Образ Марьяны является полной противоположностью образа Оленина. Эта девушка выросла на воле, далеко от цивилизации. Главного героя она привлекла своей естественностью и непохожестью на салонных барышень, в обществе которых ему доводилось проводить время в Москве. Молодая казачка не владеет иностранными языками, не умеет «музицировать» и вести светские беседы. Ей чужды лицемерие и кокетство.

Рассудительность в характере Марьяны

Не имея образования, Марьяна обладает решительным и непреклонным характером, служащим ей жизненным ориентиром. Несмотря на появление более перспективного кавалера, молодая казачка не спешит ответить согласием. Марьяна сомневается: Лукашку она знает всю жизнь, Оленин – чужой человек из незнакомого мира.

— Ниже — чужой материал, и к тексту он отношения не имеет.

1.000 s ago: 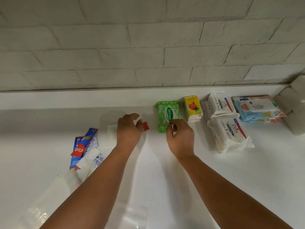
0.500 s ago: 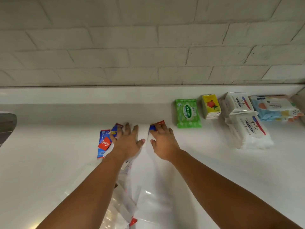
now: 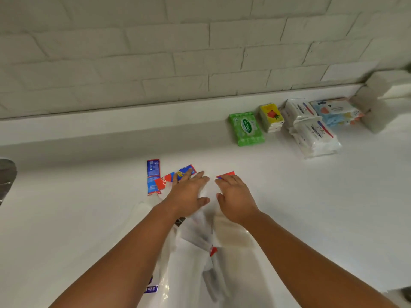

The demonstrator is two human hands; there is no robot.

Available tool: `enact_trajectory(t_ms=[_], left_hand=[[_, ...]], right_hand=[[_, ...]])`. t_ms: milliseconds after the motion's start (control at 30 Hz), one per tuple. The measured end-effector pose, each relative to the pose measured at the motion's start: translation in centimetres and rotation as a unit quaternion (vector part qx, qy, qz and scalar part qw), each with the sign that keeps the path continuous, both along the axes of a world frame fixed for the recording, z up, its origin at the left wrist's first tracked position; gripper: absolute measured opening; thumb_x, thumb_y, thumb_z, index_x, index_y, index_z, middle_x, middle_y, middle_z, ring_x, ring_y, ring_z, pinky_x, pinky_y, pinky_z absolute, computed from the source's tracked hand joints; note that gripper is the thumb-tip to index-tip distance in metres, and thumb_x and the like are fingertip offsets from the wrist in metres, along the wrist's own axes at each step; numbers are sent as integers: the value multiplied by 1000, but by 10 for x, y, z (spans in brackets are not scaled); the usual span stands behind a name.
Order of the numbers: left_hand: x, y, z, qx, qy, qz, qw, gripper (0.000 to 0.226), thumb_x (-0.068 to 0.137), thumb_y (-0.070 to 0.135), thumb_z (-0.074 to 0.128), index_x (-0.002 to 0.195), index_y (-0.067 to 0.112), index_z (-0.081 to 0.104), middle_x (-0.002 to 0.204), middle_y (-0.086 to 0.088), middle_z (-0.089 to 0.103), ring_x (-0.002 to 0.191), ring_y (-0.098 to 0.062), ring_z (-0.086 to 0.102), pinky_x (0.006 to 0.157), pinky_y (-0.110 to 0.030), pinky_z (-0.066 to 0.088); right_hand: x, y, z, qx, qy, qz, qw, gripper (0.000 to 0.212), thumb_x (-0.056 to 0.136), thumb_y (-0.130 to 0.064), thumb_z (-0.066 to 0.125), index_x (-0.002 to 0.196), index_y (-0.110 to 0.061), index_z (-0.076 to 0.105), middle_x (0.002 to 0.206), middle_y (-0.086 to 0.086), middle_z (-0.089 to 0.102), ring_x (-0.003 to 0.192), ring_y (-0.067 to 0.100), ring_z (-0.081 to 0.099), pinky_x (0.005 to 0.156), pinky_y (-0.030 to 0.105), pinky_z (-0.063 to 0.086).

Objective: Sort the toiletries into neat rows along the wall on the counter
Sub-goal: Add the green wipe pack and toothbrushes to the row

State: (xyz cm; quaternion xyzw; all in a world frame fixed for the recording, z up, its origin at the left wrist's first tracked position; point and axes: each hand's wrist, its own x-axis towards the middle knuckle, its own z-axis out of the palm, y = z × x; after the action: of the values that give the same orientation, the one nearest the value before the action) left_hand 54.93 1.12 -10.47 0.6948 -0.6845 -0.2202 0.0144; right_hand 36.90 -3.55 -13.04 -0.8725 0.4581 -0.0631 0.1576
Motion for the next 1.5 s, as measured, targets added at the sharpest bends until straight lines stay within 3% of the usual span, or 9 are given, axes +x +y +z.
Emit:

Трагедия, произошедшая с женихом девушки, становится для Марьяны «знаком свыше». Будучи религиозной и суеверной, молодая казачка считает, что в произошедшем виновата она сама и человек, пытавшийся её соблазнить.

Главная идея повести

Не имея интереса и смысла жизни, человек обвиняет в этом окружающую его действительность. Однако и после смены обстановки скучающий через некоторое время возвращается в своё исходное состояние, не понимая, что и интерес, и смысл жизнь нужно искать, в первую очередь, в себе самом.

Анализ произведения

Одним из наиболее значимых произведений русской литературы середины XIX века стала повесть «Казаки» Толстого. Краткое содержание этого произведения можно передать в нескольких словах. Но для того, чтобы постигнуть его идею, вероятно, придётся перечитать повесть неоднократно.

Главный герой, находящийся в поисках чего-то, что он и сам не может понять и описать самому себе, становится первым объектом, на который обращает внимание читатель. После переезда Оленина в станицу автор предлагает публике обратить внимание на новые декорации, среди которых оказался его герой. Вместо унылого грязного города перед нами предстаёт нетронутая красота природы. Несмотря на то, что автор напрямую не призывает отказаться от цивилизации, он всеми силами старается доказать превосходство естественных условий жизни над искусственными, созданными человеком, а потому несовершенными.